Colorado Springs: drunk driving arrests up despite no checkpoints
Last fall’s decision by the city of Colorado Springs to eliminate DUI checkpoints was criticized by many people, including the organization Mothers Against Drunk Driving.
However, the city said it realized some cost savings by eliminating the sobriety checkpoints, and utilized this saved money to place more cops on the streets.
A Colorado Department of Transportation spokesperson recently said in an interview that the checkpoints serve as a visible deterrent, but it is hard to quantify the results of these DUI/DWI enforcement efforts.

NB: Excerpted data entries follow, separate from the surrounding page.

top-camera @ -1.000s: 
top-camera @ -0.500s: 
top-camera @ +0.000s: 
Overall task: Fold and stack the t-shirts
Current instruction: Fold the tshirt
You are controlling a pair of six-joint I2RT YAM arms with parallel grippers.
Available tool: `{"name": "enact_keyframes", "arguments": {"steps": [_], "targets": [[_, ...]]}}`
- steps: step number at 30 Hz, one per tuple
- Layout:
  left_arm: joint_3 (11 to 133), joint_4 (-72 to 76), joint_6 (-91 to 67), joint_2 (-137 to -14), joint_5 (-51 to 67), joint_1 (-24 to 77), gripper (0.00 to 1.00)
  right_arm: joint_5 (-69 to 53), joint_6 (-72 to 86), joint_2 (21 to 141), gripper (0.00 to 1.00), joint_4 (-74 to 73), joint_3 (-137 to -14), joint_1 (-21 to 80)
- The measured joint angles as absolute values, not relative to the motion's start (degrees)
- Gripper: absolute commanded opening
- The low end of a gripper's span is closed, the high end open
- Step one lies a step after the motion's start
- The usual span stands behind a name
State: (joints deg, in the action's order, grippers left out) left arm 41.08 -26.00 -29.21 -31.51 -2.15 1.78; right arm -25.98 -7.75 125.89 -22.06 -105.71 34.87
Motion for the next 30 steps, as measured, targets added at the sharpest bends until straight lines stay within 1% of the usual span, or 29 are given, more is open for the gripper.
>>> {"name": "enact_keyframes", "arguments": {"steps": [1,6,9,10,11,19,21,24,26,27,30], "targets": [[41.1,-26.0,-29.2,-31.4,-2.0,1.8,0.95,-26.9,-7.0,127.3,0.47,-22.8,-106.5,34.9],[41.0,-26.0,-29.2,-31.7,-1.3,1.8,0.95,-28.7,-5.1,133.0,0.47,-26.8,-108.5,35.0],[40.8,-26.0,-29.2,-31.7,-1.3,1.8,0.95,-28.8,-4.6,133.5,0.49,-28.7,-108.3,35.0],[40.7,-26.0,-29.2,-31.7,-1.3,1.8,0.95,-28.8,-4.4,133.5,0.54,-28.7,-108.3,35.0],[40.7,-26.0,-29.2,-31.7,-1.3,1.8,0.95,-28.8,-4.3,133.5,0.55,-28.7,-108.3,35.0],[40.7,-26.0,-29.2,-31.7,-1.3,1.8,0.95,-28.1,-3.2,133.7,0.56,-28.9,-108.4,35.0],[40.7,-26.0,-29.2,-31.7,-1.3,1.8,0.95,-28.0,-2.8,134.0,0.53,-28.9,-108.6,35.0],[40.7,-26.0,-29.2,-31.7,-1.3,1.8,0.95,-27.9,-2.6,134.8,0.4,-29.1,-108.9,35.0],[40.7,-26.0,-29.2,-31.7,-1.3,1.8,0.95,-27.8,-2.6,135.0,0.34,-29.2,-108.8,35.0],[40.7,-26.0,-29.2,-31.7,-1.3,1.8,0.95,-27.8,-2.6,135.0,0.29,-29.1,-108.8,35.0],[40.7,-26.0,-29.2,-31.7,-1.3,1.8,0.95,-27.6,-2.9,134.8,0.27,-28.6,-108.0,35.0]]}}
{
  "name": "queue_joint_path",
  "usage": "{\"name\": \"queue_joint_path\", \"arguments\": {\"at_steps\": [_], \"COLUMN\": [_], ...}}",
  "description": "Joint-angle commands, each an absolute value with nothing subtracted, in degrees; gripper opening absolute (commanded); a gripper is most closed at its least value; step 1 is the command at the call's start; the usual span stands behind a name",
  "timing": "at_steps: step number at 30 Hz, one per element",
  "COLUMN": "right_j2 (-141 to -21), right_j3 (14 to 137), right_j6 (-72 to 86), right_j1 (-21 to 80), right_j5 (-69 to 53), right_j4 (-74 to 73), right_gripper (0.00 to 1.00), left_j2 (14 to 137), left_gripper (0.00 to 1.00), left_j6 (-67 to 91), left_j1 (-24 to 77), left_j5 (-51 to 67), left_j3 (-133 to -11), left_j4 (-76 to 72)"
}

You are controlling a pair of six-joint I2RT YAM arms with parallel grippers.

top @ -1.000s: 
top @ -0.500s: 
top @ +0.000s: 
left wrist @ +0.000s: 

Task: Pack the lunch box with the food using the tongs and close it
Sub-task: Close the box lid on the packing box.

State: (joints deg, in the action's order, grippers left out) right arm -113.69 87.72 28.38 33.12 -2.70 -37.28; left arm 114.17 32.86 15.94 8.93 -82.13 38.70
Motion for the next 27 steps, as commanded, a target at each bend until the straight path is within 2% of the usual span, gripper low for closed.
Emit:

The mayor told a media outlet that the checkpoints were not efficient at stopping people who were driving under the influence of alcohol.

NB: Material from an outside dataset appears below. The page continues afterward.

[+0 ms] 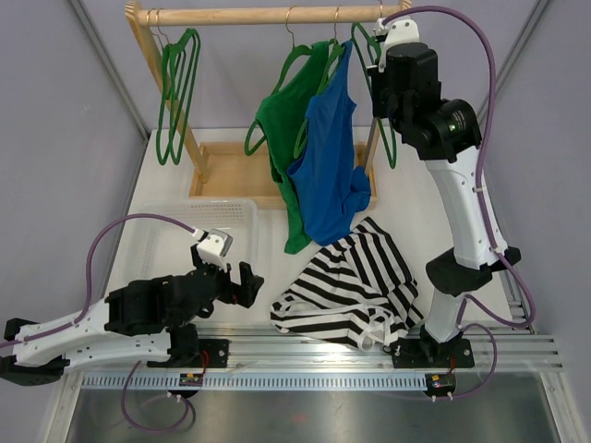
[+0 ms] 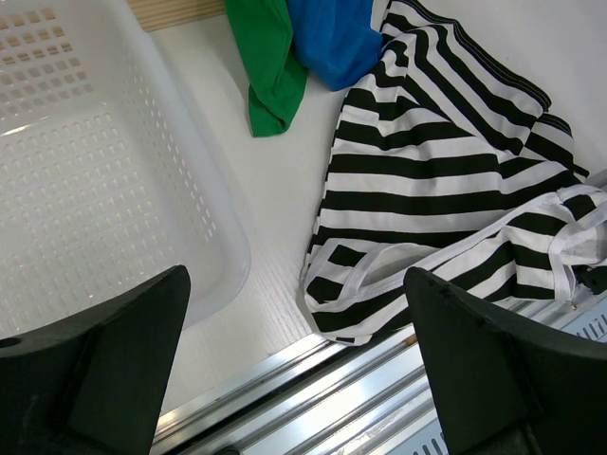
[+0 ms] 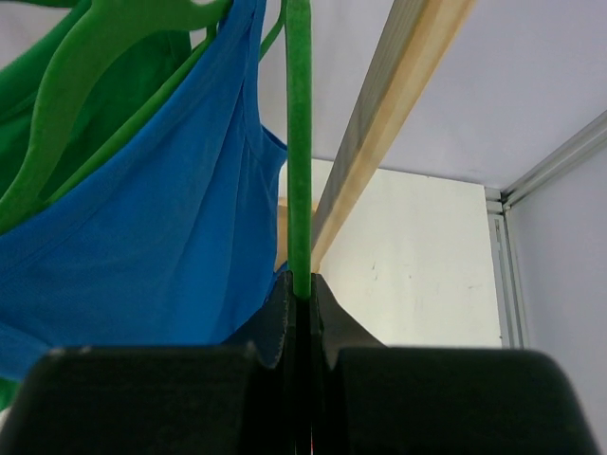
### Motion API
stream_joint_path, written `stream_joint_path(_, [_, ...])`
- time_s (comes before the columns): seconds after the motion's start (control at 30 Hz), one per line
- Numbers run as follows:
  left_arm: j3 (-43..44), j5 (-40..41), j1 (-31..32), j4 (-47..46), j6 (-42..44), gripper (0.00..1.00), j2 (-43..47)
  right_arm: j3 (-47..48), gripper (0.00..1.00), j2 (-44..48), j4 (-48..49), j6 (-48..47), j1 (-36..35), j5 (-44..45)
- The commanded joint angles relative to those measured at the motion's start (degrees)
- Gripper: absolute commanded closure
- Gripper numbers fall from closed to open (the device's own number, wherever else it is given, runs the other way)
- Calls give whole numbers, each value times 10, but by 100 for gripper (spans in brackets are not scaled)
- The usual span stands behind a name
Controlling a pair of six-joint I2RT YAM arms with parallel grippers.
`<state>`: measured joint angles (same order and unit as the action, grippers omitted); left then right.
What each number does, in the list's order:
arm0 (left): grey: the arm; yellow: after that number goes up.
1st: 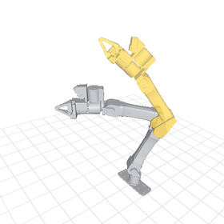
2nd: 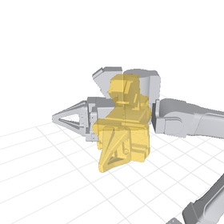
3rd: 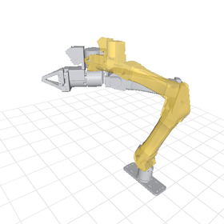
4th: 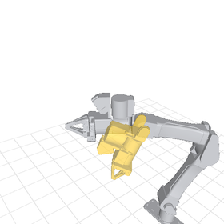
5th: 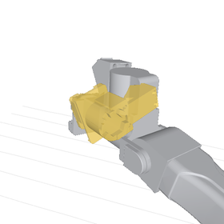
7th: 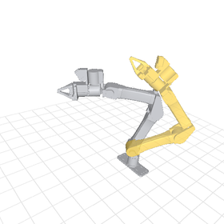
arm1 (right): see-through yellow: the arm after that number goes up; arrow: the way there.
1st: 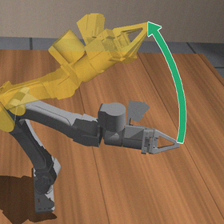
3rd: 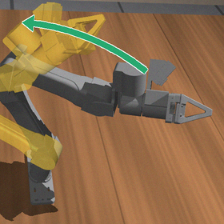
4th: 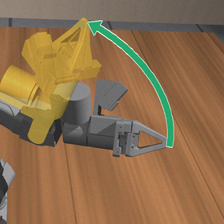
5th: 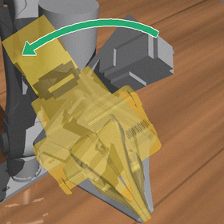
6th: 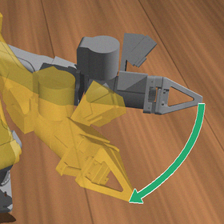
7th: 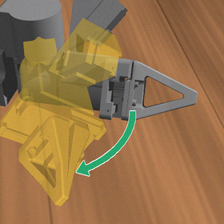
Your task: Remove the tank top from the hanger
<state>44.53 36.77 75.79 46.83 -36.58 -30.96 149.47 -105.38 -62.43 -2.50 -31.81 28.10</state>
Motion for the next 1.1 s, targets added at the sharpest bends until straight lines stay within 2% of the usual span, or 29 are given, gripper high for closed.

Now that the past year’s statistics have been compiled and released by the Colorado Department of Transportation, the city’s decision is perhaps not as controversial. The Colorado Springs Police Department actually arrested five additional motorists suspected of drunk driving, over a three-holiday enforcement period, which included Memorial Day, Fourth of July and Labor Day.
In 2011, there were 141 DUI arrests over these three holidays. In 2012, there were 146 DUI arrests over the same time period.
Another group that is proactively trying to keep drunk drivers off the streets is the Designated Driver of Colorado Springs. It returned to the city in March to provide free rides home for bar patrons. The group was reportedly quite busy over Labor Day weekend.